From Langauge, Ethngoraphy, and Education: Bridging New Literacy Studies and Bourdieu (Grenfell, Bloome, Hardy, Pahl, Roswell, and Street). A collection of chapters from those authors listed that make insightful connections between the sociology of the late Pierre Bourdieu, ethnographic methods, and the discipline of education. Elements of Bourdieu’s work on sociolinguistics and inequality in the educational systems of France applied to the UK and USA. Habitus and field are especially pointed to in the volume. The different types of symbolic capital touched on early, but more about the ideas of social practice that Bourdieu developed during his studies of the schooling in France during the late 60s and early 70s.

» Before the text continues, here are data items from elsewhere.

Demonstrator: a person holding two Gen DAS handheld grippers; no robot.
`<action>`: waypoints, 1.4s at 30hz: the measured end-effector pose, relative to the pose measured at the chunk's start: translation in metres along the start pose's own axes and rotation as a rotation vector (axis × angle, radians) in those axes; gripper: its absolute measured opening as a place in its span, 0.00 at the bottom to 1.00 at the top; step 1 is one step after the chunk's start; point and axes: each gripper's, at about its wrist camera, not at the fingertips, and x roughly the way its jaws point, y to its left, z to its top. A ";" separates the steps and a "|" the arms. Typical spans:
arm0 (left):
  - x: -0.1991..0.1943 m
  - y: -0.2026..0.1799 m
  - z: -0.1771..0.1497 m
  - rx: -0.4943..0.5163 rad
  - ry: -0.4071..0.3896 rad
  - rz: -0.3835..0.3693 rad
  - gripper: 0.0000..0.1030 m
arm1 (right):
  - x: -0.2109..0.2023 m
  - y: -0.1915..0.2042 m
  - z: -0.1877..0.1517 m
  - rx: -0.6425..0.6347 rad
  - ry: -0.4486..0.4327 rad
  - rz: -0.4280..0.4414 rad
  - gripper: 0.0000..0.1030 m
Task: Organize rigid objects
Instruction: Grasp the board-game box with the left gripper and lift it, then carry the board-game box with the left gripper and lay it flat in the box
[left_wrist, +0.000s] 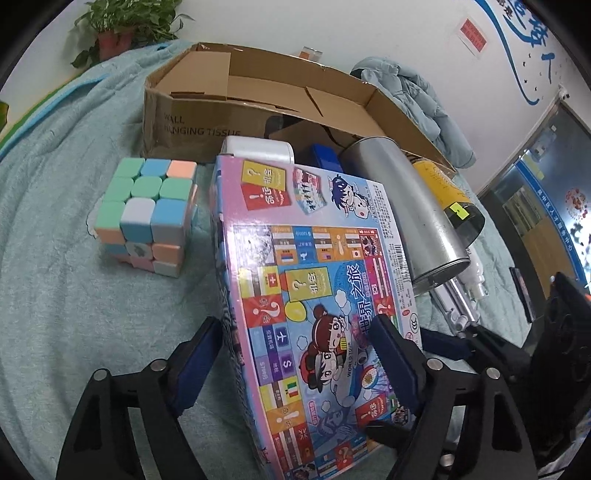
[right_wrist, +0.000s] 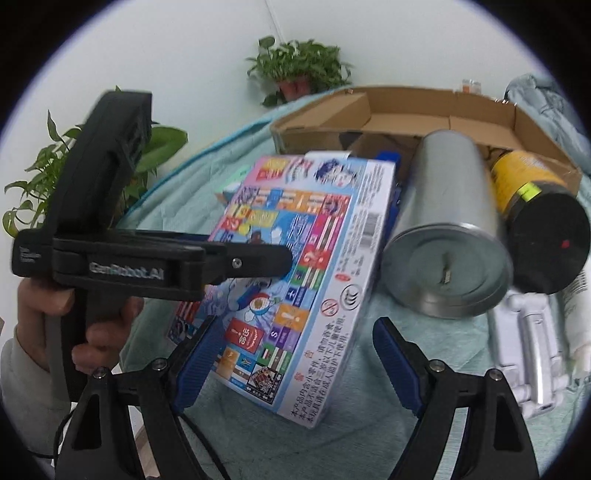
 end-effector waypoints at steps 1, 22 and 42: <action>-0.001 0.001 -0.001 -0.008 0.002 0.002 0.76 | 0.004 0.002 0.002 -0.005 0.012 0.002 0.82; -0.001 0.001 -0.010 -0.030 -0.002 0.005 0.76 | 0.034 0.009 0.024 0.068 0.051 -0.059 0.95; -0.071 -0.060 -0.003 0.114 -0.262 0.046 0.77 | -0.021 0.023 0.055 0.017 -0.183 -0.202 0.95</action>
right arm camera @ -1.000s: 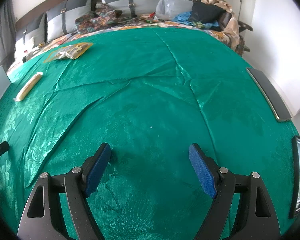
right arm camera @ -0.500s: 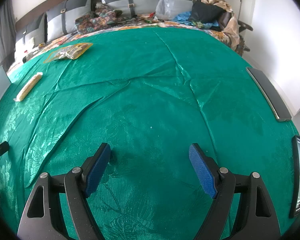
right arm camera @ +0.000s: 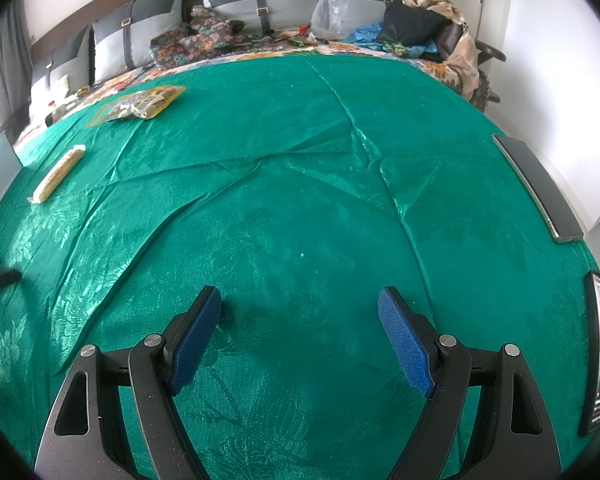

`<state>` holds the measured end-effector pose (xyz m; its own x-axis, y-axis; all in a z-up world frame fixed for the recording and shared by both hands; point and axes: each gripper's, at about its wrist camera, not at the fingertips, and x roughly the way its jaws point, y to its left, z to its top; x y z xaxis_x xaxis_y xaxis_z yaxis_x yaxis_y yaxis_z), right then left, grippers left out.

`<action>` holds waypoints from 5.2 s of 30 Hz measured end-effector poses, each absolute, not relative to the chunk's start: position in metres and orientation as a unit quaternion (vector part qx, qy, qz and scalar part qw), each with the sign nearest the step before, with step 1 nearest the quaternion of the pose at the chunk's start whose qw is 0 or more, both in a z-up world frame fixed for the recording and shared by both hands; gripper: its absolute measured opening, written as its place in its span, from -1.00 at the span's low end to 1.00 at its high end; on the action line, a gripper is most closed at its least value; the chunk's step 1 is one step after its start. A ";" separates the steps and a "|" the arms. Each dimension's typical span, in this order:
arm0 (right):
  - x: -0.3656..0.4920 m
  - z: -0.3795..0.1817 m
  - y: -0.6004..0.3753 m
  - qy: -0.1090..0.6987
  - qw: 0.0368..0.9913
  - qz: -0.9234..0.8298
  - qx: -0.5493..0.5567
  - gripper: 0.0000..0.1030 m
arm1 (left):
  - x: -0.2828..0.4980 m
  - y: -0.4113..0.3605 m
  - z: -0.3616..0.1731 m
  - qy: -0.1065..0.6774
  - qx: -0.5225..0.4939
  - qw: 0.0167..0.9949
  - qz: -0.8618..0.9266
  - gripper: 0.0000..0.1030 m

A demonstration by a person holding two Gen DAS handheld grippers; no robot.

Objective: Organize snacks

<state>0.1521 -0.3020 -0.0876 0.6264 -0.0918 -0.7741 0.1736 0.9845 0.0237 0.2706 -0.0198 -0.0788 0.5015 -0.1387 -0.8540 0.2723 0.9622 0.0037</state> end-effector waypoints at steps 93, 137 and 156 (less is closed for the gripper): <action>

Bloome writes of potential directions for classroom New Literacy Studies ethnographies in the future:
A fourth direction in the use of classroom ethnography for promulgating curriculum instruction has been in teaching students to become ethnographers of their own communities. The students are taught the methods, concepts, principles, and language of ethnographic research, and the traditional skills of reading, writing, calculating, drawing and other traditional classroom learning practices are redefined by the students’ engagement in ethnographic research. In some of these teaching-learners-to-be-ethnographer programs the students gain awareness and appreciation for their own and others’ cultures and communities. In other cases, students developed an understanding of how to approach academic learning through the inquiry processes of ethnography. In still other cases, students examined how social and political problems in their communities affected their lives and the lives of their families and other community members. Students in such programs become active agents who used the knowledge they gained to reframe academic learning to make the cultures of the communities visible, and to engage in action-oriented service projects. In effect, they redefined what it meant to be a student. (24)
The project of organizing a class of students composing ethnography has the potential to tap into the local community and engage students with their lived experiences as they become critically aware of the reflexive nature of researching their lives. When one researches one’s emic positioning, one takes a stance from the etic, thus estranging oneself from the everyday. This reorientation of action results in the narrating of the community involvement, observations, and critiques. A rhetoric of first-person ethos also emerges as students learn to negotiate their voice and their authority and biases in representing elements from their lives.
David Bloome, “Classroom Ethngoraphy.”
Working on how to organize my chapters from one longer work, and also how to engage into my new research. There are a few things I have to consider. How many articles will I pull out of my manuscript (1 already out), how/what chapters to add, and how I might incorporate my upcoming research.
What is the effect of the Mexington Library on the students in local schools?
What elements of mentoring happen at the Mexington Library?
What are the potentials for mentoring intervention?
What are students’ relations to Spanish language literacies.
What are the experiences of students outside the library in their schools?
What are some of the numbers at the library in terms of serving students?
High School Writing program
What elements of identity do the students articulate?
How do they make genres?
How will revisions affect their literary crafts?
What sorts of writing will their journal entries produce?
Writing activities for next class: writing games.